Who's making all those jobs then?

NSW 26,000
Victoria 22,700
Western Australia 15,900
Queensland 6700
South Australia 4200
Tasmania 1000

ABS 6202.0 Trend, 3 months to August

NSW has replaced Victoria as the engine of Australia's jobs growth, creating the bulk of the nation's 31,000 new jobs in August and pushing its unemployment rate down to just 5 per cent, a rate beaten only by Western Australia.

The trend for the past three months shows NSW creating 26,000 new jobs to Victoria's 23,000, a turn around from the previous quarter when Victoria outclassed NSW two to one.

"Some things are finally going right for NSW," said Access economics director Chris Richardson. "Party it's because NSW has been sick for so long it has a lot of potential for recovery."

"Some of it has to be the finance sector. With NSW the home to many finance companies, it is where they will put on workers."

"And the wind-down of stimulus programs is hurting Victoria more than NSW. It made better use of them."

University of NSW economics lecturer Nigel Stapledon said the withdrawal of stimulus and the resurgence of mining meant a return to the old order.

"Before the financial crisis the mining boom was pushing up the dollar, squeezing manufacturers. Victoria is the centre of manufacturing... The stimulus measures shored it up but they are fading," he said.

"NSW has big chunks of mining, even South Australia has a few, but Victoria doesn't have much.

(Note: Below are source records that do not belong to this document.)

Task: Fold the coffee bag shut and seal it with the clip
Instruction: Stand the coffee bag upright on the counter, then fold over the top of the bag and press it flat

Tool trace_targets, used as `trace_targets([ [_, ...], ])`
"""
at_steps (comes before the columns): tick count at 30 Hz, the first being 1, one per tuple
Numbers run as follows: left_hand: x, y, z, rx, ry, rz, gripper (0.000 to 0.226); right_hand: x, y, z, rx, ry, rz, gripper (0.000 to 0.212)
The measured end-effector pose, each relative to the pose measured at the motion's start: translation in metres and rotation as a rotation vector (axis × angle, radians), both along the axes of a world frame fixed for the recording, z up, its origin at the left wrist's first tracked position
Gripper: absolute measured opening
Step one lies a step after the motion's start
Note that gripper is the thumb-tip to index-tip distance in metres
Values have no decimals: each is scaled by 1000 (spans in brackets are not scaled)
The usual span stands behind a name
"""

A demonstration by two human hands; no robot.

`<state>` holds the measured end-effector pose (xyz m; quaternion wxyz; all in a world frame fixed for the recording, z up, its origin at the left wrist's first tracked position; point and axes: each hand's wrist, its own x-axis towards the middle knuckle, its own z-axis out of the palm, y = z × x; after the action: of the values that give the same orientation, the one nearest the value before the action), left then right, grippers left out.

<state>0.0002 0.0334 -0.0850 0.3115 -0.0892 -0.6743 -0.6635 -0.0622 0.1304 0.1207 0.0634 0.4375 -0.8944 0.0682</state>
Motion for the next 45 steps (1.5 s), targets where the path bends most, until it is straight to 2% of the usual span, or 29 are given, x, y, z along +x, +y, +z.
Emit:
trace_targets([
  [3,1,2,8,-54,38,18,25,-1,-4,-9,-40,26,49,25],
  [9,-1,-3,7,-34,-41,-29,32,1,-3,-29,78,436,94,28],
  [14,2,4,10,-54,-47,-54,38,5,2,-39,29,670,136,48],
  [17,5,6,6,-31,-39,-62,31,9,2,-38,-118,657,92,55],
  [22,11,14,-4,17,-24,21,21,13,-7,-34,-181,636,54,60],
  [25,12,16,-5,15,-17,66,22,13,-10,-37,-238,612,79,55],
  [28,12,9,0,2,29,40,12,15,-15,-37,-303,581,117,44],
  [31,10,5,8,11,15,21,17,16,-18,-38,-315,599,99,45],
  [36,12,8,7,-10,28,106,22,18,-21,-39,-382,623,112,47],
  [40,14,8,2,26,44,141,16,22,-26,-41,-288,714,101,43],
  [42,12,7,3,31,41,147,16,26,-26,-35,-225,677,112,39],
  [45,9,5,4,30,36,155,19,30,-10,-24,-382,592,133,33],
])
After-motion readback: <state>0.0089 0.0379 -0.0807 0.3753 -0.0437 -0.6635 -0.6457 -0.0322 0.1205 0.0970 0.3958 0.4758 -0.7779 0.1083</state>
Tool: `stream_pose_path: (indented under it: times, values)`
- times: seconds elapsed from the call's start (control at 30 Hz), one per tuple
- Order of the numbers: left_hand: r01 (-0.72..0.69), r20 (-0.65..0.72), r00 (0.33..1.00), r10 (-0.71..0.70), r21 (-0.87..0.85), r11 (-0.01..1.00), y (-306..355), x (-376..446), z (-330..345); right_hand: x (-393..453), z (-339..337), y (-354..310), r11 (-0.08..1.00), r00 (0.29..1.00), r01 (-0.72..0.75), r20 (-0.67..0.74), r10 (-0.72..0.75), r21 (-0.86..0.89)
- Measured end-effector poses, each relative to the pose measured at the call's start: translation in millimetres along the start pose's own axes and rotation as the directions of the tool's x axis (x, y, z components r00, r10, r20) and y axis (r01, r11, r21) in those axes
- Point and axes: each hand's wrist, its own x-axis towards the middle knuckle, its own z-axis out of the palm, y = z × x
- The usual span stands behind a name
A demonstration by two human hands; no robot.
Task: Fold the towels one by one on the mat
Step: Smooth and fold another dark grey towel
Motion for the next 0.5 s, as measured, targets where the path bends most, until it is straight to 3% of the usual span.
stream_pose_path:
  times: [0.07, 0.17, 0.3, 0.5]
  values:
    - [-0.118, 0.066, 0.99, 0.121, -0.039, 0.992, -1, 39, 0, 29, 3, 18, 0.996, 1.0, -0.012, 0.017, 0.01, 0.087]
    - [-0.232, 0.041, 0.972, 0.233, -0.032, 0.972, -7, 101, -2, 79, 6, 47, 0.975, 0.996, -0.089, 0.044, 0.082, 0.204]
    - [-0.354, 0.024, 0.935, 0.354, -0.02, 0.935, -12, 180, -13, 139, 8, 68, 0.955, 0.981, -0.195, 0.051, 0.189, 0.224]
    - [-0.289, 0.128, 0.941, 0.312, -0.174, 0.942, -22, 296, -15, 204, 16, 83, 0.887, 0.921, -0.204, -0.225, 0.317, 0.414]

We are back to where we were, with the mining states propsering at the expense of non-mining states."

Premier Kristina Keneally welcomed the return to a 5 per cent unemployment rate saying it was a "strong result for the $400 billion NSW economy and great news for NSW families
and businesses."

The NSW economy had been growing for six consecutive quarters, "more than could be said for Victoria, Queensland and Western Australia".

Rounded to two decimal places the NSW unemployment rate has slipped below 5 per cent to 4.98, the best result since September 2008, and better than the national average of 5.1 per cent.

Tasmania has the nation's worst unemployment rate at 6 per cent, Queensland and South Australia are on 5.4 per cent, Victoria 5.5 per cent, and Western Australia 4.5 per cent.

The Bureau of Statistics said while total employment climbed 31,000, full-time employment climbed 53,000, meaning around 22,000 part-time jobs were converted to or replaced by full-time jobs.

The good result would not have been influenced by the 70,000 temporary workers taken on for polling day because the August survey had asked questions about the employment in the fortnight prior to election week.

This means there should be no one-off boost in the August numbers to be retraced, making further improvements likely in September and holding open the possibility of a national unemployment rate below 5 per cent before the end of the year.

Treasury's pre-election forecasts had unemployment remaining at 5 per cent until mid next year and then sliding slowly to 4.75 per cent by mid 2012.

The faster rate of improvement yesterday had economists bringing forward their guesses as to the timing of the next rate rise, with the futures market placing a 24 per cent probability on an interest rate hike at the next Reserve Bank board meeting, up from zero a few days ago.

But the Bank itself has indicated it is relaxed about jobs growth so long as inflation remains well contained. It won't have a inflation update until its November meeting on Melbourne Cup day.